16

I study mathematics and as I'm sure you can imagine, often read the word formula. I also quite often come across formulas used as the plural. This always annoys me as I was under the impression that the correct plural of formula was formulae?

Is there any consensus or information as to why there is two (seemingly) accepted forms of this? I thought that formulae probably has a Latin derivation and formulas may be Americanized?

tchrist
  • 134,759
hmmmm
  • 261
  • 4
    I would advise checking the journal where one expects to have one’s work published to see which convention they follow. – tchrist Aug 03 '14 at 12:37
  • @tchrist I was more just interested. I think I will stubbornly stick my archaic ways and use formulae! – hmmmm Aug 03 '14 at 12:51
  • 3
    I don’t know why you write Americanized when you mean naturalized. You seem to associate “Americanize” with the idea of doing something you don’t like, as though it were bastardize instead. That isn’t very constructive. In any event, sometimes one has two different plurals in play with slightly different meanings or registers, as occurs with index supporting indices in technical contexts and indexes in non-technical ones. – tchrist Aug 03 '14 at 12:52
  • @tchrist Quite possibly. Although I don't think it is fair to say that I associate Americanize as something I don't like. In this instance I don't like formulas, so if it had been an Americanized word then this would be a specific example that I do not like. It does seem, to me, quite a jump to then say that I am associating Americanize with bastardize in general. – hmmmm Aug 03 '14 at 13:11
  • @tchrist As to your second point in your comment, I was not aware of this sort of thing so thanks! – hmmmm Aug 03 '14 at 13:13
  • 2
    Related: Which style of Latin plurals should I use? Actually expressly covers formulas vs. formulae, too. – RegDwigнt Aug 03 '14 at 13:54
  • Do you 'stick with' cruces (for cruxes) and gymnasia?

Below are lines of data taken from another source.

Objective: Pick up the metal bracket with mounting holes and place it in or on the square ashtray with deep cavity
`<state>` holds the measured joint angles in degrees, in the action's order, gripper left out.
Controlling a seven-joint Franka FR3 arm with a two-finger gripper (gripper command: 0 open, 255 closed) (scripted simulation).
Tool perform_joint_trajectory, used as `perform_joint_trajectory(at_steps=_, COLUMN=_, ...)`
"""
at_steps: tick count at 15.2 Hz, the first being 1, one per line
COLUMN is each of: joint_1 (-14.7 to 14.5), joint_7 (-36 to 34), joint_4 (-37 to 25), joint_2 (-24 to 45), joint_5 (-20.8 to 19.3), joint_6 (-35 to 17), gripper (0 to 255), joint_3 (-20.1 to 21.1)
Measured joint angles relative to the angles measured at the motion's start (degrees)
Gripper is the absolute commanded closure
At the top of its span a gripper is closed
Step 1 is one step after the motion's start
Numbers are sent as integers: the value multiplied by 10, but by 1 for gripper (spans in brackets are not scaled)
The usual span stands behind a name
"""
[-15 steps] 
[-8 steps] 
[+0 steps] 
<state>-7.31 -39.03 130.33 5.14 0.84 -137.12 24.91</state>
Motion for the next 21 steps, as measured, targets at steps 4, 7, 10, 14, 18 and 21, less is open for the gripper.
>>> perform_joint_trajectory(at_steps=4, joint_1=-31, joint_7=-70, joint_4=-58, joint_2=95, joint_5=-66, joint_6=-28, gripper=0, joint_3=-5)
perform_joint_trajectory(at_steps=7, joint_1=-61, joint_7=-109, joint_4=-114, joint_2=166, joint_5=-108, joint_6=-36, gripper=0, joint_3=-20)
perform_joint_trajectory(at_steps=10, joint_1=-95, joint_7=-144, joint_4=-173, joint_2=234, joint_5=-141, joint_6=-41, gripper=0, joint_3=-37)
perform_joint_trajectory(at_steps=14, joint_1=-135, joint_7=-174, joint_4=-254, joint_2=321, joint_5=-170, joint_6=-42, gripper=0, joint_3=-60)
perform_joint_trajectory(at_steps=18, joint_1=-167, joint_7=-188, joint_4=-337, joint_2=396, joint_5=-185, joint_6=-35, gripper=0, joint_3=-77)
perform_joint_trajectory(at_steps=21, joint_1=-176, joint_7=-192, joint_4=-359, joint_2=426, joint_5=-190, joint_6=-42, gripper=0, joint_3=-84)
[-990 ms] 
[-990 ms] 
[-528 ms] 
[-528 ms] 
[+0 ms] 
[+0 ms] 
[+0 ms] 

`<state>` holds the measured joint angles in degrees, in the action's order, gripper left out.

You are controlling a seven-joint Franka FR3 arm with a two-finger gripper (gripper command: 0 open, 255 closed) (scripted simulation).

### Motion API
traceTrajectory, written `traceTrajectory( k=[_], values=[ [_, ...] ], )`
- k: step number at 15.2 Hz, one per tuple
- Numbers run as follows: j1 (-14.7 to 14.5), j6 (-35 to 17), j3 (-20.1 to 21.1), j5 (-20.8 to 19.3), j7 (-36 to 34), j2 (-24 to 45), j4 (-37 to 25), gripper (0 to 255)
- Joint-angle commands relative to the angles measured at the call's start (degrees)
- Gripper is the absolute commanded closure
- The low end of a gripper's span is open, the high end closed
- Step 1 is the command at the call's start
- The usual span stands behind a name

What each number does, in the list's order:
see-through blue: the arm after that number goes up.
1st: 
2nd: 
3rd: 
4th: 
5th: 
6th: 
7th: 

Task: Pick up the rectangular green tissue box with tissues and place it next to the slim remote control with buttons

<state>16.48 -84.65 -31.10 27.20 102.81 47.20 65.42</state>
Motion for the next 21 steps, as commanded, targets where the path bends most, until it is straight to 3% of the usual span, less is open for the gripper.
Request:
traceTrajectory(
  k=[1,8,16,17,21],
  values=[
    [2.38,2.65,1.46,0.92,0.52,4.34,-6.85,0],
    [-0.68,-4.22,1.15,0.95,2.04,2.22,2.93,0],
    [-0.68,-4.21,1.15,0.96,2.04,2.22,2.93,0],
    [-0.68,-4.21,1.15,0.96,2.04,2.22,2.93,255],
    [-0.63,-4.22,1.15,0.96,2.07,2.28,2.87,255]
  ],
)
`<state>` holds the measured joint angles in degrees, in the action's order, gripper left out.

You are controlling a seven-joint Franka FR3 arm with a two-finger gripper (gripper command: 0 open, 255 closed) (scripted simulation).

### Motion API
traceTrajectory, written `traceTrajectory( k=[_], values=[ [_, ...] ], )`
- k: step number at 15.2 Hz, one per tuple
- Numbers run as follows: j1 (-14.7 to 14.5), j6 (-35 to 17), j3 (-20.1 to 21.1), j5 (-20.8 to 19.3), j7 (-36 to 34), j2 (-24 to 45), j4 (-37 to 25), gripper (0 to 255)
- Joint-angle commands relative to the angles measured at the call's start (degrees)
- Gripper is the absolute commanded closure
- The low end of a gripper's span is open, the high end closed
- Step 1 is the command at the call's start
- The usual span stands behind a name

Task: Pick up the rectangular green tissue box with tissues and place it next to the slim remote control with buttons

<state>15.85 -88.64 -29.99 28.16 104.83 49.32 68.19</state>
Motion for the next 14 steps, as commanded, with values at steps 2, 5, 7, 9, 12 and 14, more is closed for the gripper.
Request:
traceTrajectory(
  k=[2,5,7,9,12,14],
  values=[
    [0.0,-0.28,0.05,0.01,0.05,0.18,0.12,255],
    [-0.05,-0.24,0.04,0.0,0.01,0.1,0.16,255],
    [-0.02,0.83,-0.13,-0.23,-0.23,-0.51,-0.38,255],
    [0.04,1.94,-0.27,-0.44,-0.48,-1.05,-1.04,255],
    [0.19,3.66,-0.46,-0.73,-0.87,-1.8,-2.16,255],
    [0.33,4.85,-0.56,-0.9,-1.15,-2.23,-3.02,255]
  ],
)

One soon learns that one's as idiosyncratic as all the rest of the illogical and disrespectful so-and-sos. – Edwin Ashworth Aug 03 '14 at 15:19
  • 1
    An NGram of usage over the past half-century confirms my expectation that the irregular *formulae* continues to lose ground. So go for *formulas* unless you're constrained by some style guide, editor, educational establishment, or whatever. – FumbleFingers Aug 03 '14 at 15:20

1 Answers1

15

It appears that the plural formulas has become the most common term also in scientific context:

for·mu·la /ˈfɔːmjʊlə/: - n. pl. for·mu·las or for·mu·lae.

Usage note:

  • The word formula has two possible plural forms, formulae and formulas. The traditional distinction is that formulas should be used in general writing and formulae in mathematical and scientific contexts, but analysis of the Oxford English Corpus shows that formulas is increasingly the dominant form in both technical and general uses. (ODO)

Ngram and Ngram: the graphs suggest that the most common use is 'formulas'.